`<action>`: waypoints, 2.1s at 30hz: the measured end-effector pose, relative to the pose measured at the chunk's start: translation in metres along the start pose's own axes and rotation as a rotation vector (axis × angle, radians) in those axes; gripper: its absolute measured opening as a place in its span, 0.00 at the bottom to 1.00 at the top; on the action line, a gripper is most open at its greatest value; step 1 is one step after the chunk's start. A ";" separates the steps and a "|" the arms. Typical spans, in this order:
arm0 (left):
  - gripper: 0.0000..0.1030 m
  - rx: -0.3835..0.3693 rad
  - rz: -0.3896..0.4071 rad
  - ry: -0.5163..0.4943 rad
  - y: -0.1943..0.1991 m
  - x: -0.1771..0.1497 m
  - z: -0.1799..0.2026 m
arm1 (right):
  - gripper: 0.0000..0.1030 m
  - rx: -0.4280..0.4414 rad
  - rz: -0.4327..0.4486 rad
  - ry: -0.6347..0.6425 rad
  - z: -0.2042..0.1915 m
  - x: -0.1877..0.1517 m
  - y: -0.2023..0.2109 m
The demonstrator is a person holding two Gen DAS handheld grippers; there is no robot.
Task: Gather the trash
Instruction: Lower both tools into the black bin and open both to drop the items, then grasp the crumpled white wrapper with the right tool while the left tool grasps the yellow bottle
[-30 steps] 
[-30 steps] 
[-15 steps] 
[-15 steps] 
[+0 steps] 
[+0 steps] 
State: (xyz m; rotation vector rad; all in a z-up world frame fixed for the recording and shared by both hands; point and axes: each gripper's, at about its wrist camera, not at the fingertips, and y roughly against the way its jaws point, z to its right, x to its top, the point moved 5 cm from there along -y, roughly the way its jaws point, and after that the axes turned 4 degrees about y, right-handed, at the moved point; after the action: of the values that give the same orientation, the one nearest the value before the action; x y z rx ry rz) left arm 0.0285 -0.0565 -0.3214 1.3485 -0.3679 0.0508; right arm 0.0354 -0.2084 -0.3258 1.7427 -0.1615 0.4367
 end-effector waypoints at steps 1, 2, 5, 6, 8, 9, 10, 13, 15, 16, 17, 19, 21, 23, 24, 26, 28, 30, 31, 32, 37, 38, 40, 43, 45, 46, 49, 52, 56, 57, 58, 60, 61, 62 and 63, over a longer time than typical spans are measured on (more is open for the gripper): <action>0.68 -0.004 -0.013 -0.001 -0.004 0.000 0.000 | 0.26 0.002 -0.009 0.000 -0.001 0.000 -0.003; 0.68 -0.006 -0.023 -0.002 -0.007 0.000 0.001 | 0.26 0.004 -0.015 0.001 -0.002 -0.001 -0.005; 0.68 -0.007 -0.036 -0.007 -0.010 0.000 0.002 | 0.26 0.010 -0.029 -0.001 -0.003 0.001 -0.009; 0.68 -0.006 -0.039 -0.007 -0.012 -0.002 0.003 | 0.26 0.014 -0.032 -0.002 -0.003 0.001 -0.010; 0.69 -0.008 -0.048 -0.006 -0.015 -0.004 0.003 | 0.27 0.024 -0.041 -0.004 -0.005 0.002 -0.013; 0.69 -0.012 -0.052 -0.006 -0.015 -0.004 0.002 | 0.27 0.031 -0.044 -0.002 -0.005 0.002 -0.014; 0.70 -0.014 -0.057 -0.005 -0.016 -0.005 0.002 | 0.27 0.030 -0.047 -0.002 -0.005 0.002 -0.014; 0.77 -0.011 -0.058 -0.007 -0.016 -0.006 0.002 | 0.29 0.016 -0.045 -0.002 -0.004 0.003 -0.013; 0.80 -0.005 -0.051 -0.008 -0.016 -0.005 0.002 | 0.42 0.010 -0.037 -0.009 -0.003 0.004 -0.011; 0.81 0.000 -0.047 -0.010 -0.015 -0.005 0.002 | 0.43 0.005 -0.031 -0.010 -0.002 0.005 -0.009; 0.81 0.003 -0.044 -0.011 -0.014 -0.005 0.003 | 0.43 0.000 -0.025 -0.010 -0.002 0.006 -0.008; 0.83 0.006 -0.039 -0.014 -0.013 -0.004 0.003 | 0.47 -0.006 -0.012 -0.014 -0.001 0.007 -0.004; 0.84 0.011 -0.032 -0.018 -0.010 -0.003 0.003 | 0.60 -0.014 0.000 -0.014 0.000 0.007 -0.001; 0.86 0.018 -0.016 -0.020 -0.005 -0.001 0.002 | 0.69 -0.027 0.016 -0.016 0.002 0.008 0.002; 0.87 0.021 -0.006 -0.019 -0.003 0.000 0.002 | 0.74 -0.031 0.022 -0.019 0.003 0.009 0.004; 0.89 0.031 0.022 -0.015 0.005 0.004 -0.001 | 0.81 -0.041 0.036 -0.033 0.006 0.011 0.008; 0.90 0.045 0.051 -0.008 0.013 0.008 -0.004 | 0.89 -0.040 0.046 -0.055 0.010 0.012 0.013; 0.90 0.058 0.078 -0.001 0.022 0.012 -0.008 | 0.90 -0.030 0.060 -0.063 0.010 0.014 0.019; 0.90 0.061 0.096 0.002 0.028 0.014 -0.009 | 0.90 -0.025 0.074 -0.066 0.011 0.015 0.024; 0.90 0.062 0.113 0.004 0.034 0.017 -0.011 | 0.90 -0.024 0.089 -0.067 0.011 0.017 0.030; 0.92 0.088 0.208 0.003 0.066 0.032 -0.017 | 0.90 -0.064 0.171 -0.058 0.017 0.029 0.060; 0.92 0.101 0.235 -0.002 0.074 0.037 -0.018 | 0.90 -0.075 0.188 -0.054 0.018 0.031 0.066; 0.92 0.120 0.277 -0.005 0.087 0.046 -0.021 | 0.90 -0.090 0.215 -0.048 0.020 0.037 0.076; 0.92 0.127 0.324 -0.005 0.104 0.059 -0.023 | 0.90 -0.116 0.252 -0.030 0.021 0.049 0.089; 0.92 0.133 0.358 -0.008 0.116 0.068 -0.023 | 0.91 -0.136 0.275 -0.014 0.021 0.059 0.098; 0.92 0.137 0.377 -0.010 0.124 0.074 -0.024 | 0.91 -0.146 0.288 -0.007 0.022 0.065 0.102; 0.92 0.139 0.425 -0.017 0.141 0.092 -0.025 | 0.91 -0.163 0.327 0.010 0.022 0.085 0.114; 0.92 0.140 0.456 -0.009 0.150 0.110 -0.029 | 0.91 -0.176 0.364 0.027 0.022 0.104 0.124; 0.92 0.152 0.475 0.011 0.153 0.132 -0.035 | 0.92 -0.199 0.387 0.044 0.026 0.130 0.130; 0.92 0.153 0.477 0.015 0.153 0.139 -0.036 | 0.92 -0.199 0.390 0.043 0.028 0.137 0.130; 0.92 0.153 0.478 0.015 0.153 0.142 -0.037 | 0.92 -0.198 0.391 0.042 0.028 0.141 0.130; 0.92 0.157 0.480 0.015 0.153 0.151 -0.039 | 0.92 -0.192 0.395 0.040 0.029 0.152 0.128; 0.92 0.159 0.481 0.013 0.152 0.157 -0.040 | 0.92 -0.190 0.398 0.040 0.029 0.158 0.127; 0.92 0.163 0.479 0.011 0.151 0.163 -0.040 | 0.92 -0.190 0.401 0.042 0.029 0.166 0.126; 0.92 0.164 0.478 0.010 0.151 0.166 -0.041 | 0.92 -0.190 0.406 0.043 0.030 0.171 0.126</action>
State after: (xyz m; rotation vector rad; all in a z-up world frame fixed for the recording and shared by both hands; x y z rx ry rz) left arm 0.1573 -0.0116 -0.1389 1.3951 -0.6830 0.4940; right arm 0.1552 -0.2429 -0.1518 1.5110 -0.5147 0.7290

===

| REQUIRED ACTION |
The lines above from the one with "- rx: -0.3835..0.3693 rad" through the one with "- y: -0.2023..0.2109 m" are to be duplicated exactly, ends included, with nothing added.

| RESPONSE TO THIS TASK |
  - rx: -0.3835..0.3693 rad
  - rz: -0.3896..0.4071 rad
  - ry: -0.5163..0.4943 rad
  - y: -0.1943..0.1991 m
  - x: -0.1771..0.1497 m
  - z: -0.1799..0.2026 m
arm1 (right):
  - gripper: 0.0000..0.1030 m
  - rx: -0.4280..0.4414 rad
  - rz: -0.4327..0.4486 rad
  - ry: -0.6347..0.6425 rad
  - z: -0.2042..0.1915 m
  - x: -0.1877..0.1517 m
  - y: -0.2023..0.2109 m

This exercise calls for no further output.